We ran analyses using SAS Enterprise Guide version 4.1 (SAS Institute Inc., Cary, NC, USA). To illustrate the differences between the CCDSS and Statistics Canada's estimate of population, our analyses were conducted with and without the growth components for the CCDSS denominator. See Table 2 for a summary of the data definitions by source.
|Data sources||PHAC's CCDSS denominator||Statistics Canada's estimates of population|
|Estimate type||Period estimate (Canadians with valid health insurance during the fiscal year)||Point in time estimate (estimate of the number of Canadians from the Census)|
|Inclusions||1) Deaths that occur during the fiscal year 2) Canadians who migrate in Canada during the fiscal year (double-counting)||1) A representative sample of Canadians 2) Adjustments for growth components (births, deaths, emigration, and immigration) and those missed (away during enumeration) or double-counted (students away from home)|
|Exclusions||Canadians covered under federal insurance||Canadians who are away during enumeration or lived in a collective dwelling, but adjusted for|
|Use/role||Is a companion for the CCDSS numerator (Canadians exposed to the health event are included in the denominator)||Is a companion for a numerator consisting of Canadians who were exposed to a health event|
Abbreviations: CCDSS, Canadian Chronic Disease Surveillance System; PHAC, Public Health Agency of Canada.
The overall percent difference between the CCDSS denominator and Statistics Canada's estimate of population, for Canada and by province/territory, was calculated as
[(CCDSS denominator-Statistics Canada's estimate of population) / Statistics Canada's estimate of population] × 100.

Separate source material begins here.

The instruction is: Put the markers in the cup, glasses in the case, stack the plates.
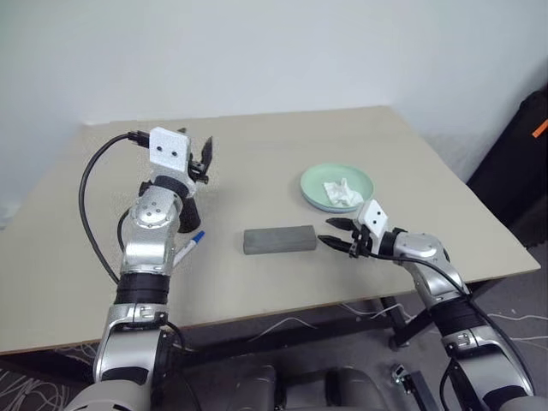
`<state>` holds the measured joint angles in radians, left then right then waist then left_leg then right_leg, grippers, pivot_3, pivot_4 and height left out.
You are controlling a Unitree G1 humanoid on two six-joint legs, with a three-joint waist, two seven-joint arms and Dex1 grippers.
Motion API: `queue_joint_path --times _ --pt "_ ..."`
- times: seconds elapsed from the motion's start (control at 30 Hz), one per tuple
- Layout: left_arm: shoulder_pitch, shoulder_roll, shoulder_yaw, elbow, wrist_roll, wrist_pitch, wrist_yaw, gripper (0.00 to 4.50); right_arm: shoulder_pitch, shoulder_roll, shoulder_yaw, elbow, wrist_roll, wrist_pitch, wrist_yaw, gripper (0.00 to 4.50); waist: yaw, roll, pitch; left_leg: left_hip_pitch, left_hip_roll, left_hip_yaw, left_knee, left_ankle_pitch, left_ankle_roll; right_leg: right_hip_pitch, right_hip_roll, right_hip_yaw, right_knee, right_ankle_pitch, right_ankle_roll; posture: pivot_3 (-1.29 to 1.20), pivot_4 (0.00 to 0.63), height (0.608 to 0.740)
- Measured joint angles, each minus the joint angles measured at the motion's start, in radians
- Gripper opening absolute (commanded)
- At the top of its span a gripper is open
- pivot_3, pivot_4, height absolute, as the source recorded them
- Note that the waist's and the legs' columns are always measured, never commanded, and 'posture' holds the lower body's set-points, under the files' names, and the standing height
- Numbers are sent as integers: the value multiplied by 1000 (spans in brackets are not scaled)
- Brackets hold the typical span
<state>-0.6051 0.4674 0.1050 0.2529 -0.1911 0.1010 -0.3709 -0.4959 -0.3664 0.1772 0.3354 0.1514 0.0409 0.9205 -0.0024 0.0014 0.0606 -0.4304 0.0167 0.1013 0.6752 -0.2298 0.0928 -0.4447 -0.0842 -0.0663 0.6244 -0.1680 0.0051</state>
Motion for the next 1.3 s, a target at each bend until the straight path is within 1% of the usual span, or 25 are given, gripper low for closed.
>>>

To examine the largest impact on the rates, among all age groups, using both data sources, we compared diabetes prevalence, incidence and mortality rates that were calculated using the CCDSS denominator and Statistics Canada's estimate of population. We used the CCDSS data to count the number of all-cause deaths across the provinces/territories. We calculated rates for estimates of population from both data sources for the population denominator;
- Diabetes prevalence = [Total number of individuals with a case date during the capture period or prevalent cases / Total number of individuals with valid health insurance during the capture period] × 100 or Diabetes prevalence = [Total number of individuals with a case date during the capture period or prevalent cases / Statistics Canada's estimate of population] × 100
- Diabetes incidence = [Total number of incident cases / (Total number of individuals with valid health insurance during the capture period - Prevalent cases at the beginning of the fiscal year)] × 1000 or Diabetes incidence = [Total number of incident cases / (Statistics Canada's estimate of population - Prevalent cases at the beginning of the fiscal year) ] × 1000
- All-cause mortality = [Total number of CCDSS deaths / Total CCDSS population] × 100 000 or All-cause mortality = [Total number of CCDSS deaths / Statistics Canada's estimate of population] × 100 000
These rates were calculated using SAS macros (pre-programmed codes), and the counts randomly rounded.Footnote 26 Mortality data for Statistics Canada's estimate of population were obtained from vital statistics files for 2009 (to match the CCDSS 2009/10 fiscal year).Footnote 27 To assess the impact of mortality rates with both sources of denominators on the life expectancy calculation, we compared the CCDSS denominator life expectancy by sex and age group for each disease tracked by the CCDSS to Statistics Canada's estimate of population life expectancy. We stratified the CCDSS data by sex and 18 standard age groups (1-4, 5-9,...80-84, ≥ 85 years). Next we created a life table for the number of people who had a diagnostic code for a disease and the number of people who did not. The Gompertz function was used to provide an accurate estimate of life expectancy for the last open-ended age interval (≥ 85), to close the life table.Footnote 28Footnote 29
Since disease status was not available for infants younger than one year, the 2004 to 2006 sex-specific death rates for the Canadian population, from Statistics Canada, were used to model the mortality experience of infants with and without the disease. The 0- to 1-year sex-specific death rates, used to construct the life table, represented infants without the disease. Infant death rates for the disease were unavailable. Because the 0 to 1 age group experienced a high rate of mortality, we assumed that the number of infants with and without the disease would be about the same.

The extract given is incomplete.